Hoy desde las afueras de mi -ahora- tarantín , miro a las más de ochenta personas que esperan por la llegada de leche, harina, huevos o quién sabe qué producto puedan obtener. Algunas conversan a voz baja, otras van y vienen, cuidando su puesto en la línea mientras se turnan para apaciguar el sol bajo un frondoso samán en una plazoleta contigua al supermercado. Almas detenidas en una fila que zigzaguea bajo el sol de esta capital tropical caldeada de arengas, mentiras y muertes como partes de guerra. Hileras de desanimados que se reproducen en cada ciudad a lo largo de la nación donde el hambre sigue haciendo estragos año tras año. 

Esa mujer continúa en el mismo segmento. No se ha movido ni un centímetro. Levanta su brazo derecho, se tapa por un instante el rostro como si fuese una larga visera de carne. Su expresión entre iracunda y frustrada le afea los rasgos. Se quita el sudor con el dorso de su mano, se seca de la franela humedecida bajo los 32 grados que viene soportando como una guerrera del desierto. Se observa sus pies y hace un rictus de desagrado con su boca. De repente da una ojeada y me mira, se da cuenta que la estoy viendo y percibo en esos ojos una mirada sin brillo, apagada.
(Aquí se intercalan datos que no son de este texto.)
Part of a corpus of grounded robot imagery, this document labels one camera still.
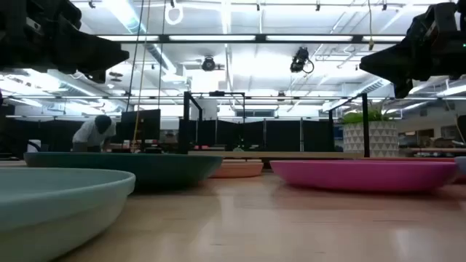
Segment pink plate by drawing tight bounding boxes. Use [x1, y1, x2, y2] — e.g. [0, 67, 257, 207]
[269, 159, 459, 193]

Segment pale teal plate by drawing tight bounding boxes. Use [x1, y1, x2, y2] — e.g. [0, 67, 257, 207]
[0, 167, 136, 262]

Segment black hanging cable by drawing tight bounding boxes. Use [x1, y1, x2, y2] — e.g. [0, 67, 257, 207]
[125, 0, 146, 112]

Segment person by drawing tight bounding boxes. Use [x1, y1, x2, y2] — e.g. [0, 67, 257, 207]
[71, 114, 117, 153]

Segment overhead light bar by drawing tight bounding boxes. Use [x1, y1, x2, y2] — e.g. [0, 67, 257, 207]
[96, 33, 407, 45]

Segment yellow hanging cable with plug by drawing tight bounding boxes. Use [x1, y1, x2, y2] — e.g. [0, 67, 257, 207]
[366, 0, 376, 51]

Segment peach plate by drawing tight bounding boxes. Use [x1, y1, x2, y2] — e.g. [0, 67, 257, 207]
[210, 161, 264, 179]

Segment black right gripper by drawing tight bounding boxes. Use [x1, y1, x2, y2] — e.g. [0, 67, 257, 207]
[359, 1, 466, 99]

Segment cluttered background desk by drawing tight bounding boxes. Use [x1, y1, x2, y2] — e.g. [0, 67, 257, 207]
[398, 136, 466, 158]

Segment white hanging ring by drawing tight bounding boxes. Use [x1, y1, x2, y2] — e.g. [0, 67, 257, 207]
[163, 1, 184, 26]

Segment black partition panels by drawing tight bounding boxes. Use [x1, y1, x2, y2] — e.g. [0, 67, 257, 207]
[178, 118, 338, 153]

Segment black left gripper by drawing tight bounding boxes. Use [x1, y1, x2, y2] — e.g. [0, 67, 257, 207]
[0, 0, 130, 84]

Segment black overhead-mounted camera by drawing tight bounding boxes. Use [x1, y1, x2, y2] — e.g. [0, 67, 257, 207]
[289, 46, 315, 74]

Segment succulent in white patterned pot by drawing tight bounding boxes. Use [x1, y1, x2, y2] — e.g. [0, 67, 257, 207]
[341, 103, 400, 158]

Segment dark green plate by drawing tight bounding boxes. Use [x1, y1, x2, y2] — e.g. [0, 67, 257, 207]
[23, 151, 224, 190]
Por un instante me imagino una conversación amable, ese momento espontáneo donde cada uno da su intercambio de pareceres, comentarios superficiales sobre la vida que fluye, pero se diluye de inmediato la imagen con la certeza de que aparecerán solo quejas, tristeza y decepción en el diálogo. 

Quizá hubo un tiempo cuando esa mujer fue bonita y estaba feliz, hoy con su coquetería sobreviviente, sin maquillaje, sin accesorios qué lucir, con una ropa desgastada y con el cabello sujetado al descuido, no parece tener razones para sonreír. Por lo visto, el país de las mujeres muy atentas a su apariencia, los hombres con el chiste constante, la alegría cotidiana del pueblo ha desaparecido. Solo permanece en la idiosincrasia nacional, la fe en el cambio, el sueño de los optimistas. Le hago una mueca a esa mujer para intentar expresarle mi pesar sobre su situación cuando alguien me pregunta, a gritos y en la distancia, que si vendo agua y maldigo la mala suerte de no tener capital, ni cava, ni hielo ni esperanza de provocar una sonrisa empática. Le respondo al sujeto con una señal de mis dedos, largos, delgados y con venas brotadas. La misma señal negativa de quien hace años ha dejado de tener entusiasmo. 

Vuelvo adentro, a mi taburete, a mi reducto empobrecido, al sopor de la tarde y recuerdo aquella frase chistosa que decíamos entre mis amigos de la Facultad de Ciencias Sociales: “¡Es la economía, estúpido!”… Pero no es fácil de explicar, mucho menos de entender. Todo dejó de ser fácil en mi país.